They also say approaching someone from behind a screen feels less daunting. For the most part, Shanae says, her peers find ways to talk online first: “Usually, when people meet each other, they’ll ask for their Instagram or number. I think Snapchat is a bit outdated now, but that used to be more popular.”

Precious says that she has asked out someone in person – but it was someone she already knew, and who had already expressed interest in her.

That our phones have atrophied our social muscles to some degree is no great shock. But Dr Michael Rosenfeld, professor of sociology at Stanford University, says there is a much bigger issue at play. “We are in a dating recession,” he says.

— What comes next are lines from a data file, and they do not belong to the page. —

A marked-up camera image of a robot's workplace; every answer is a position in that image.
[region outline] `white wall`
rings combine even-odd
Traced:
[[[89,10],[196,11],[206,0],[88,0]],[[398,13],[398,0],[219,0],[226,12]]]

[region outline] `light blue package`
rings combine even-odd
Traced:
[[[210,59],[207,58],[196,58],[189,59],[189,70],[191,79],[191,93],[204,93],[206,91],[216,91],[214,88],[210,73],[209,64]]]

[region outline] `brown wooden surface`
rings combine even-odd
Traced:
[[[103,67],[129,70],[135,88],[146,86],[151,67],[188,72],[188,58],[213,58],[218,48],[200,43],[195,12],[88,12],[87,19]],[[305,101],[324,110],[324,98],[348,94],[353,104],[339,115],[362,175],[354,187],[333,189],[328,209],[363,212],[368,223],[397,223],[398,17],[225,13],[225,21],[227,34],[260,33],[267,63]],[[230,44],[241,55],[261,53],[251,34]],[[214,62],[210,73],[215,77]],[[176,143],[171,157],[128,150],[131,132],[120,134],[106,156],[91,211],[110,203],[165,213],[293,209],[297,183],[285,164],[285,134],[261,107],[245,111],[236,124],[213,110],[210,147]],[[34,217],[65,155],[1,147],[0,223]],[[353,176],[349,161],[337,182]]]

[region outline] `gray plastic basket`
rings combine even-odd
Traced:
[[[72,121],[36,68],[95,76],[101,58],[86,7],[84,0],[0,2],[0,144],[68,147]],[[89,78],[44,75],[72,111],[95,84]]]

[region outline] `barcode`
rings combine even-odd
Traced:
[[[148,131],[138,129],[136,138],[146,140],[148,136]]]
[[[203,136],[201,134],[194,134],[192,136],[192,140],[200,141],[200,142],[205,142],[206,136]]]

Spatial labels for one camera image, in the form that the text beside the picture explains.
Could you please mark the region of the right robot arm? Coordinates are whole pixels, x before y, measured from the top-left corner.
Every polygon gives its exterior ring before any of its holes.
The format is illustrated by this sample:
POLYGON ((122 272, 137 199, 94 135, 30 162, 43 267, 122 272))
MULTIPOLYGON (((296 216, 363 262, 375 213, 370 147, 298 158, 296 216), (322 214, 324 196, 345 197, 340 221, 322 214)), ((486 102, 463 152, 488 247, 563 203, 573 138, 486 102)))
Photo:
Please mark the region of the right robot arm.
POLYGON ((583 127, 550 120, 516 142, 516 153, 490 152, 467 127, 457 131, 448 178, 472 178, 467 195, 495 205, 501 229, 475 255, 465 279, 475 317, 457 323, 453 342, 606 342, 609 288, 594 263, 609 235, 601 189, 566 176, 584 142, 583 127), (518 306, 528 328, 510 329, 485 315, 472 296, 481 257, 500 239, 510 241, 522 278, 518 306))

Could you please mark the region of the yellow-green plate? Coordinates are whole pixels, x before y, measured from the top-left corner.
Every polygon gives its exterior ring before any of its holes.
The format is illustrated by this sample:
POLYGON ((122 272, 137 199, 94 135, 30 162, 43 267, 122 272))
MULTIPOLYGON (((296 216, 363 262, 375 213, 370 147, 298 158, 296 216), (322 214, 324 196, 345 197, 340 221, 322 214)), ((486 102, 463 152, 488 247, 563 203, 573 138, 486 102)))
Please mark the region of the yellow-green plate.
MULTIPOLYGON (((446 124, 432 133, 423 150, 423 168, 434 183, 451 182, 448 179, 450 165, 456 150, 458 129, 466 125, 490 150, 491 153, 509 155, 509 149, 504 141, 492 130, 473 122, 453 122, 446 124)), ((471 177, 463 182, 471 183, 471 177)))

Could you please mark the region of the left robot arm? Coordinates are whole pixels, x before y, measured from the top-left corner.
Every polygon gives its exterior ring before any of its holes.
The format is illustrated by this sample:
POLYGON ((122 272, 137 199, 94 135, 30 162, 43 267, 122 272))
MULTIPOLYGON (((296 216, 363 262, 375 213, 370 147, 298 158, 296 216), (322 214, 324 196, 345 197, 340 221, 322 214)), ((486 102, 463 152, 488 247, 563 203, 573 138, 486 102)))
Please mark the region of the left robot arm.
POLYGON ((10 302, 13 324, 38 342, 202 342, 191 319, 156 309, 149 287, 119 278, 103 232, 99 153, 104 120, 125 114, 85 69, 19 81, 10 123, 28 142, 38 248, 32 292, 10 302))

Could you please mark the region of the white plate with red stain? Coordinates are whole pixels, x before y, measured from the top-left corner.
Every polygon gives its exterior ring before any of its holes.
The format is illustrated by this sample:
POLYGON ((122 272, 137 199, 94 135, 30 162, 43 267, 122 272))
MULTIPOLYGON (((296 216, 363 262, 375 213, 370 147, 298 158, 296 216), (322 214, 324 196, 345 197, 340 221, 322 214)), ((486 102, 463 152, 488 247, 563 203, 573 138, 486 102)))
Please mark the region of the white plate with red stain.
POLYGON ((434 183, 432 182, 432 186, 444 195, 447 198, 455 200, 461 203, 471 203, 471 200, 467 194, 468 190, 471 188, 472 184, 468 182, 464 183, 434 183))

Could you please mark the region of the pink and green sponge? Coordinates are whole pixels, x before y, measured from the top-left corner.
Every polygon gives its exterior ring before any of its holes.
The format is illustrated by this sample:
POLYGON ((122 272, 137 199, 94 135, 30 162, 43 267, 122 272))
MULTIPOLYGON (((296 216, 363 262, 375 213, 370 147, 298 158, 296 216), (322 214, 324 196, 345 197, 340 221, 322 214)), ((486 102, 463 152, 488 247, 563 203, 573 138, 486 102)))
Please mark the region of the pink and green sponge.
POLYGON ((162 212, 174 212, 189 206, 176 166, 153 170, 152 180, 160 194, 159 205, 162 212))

According to Rosenfeld’s data, there are roughly 60 million single adults in the US today, up from 47 million in 2017. Yet, he says, “all ways of dating are down”. This includes online dating as well as meeting at bars and restaurants, or through friends or family.

He attributes much of this romantic recession to the pandemic, which created new and scary barriers to dating, and stripped away the blitheness and excitement necessary to make dating fun.

“What could be more damaging to people’s dating and relationship prospects than a fear that any kind of physical intimacy, even just talking to another person face-to-face, could kill you or your grandma?” he says.

Rosenfeld is skeptical that people are tired of dating apps specifically. “In my experience,” he says, “single people looking for a partner are dissatisfied with all the ways of meeting until the day they find that person who put them into a relationship”. He believes that many people are still recovering from having lost two or three years of dating experience, which has been especially hard on adolescents and young adults.

“It’s going to take them a few years to recover and build up that social experience,” he says. “They need to be comfortable dating and experiencing.”

What is the way out of this dating recession, then? Is it asking people out in person? More apps? Matchmakers? Speed dating? Spells?

“I think we have to rely on the friskiness of young people to relight the fire and do what they’re best at,” he says, “which is to hang out and have fun.”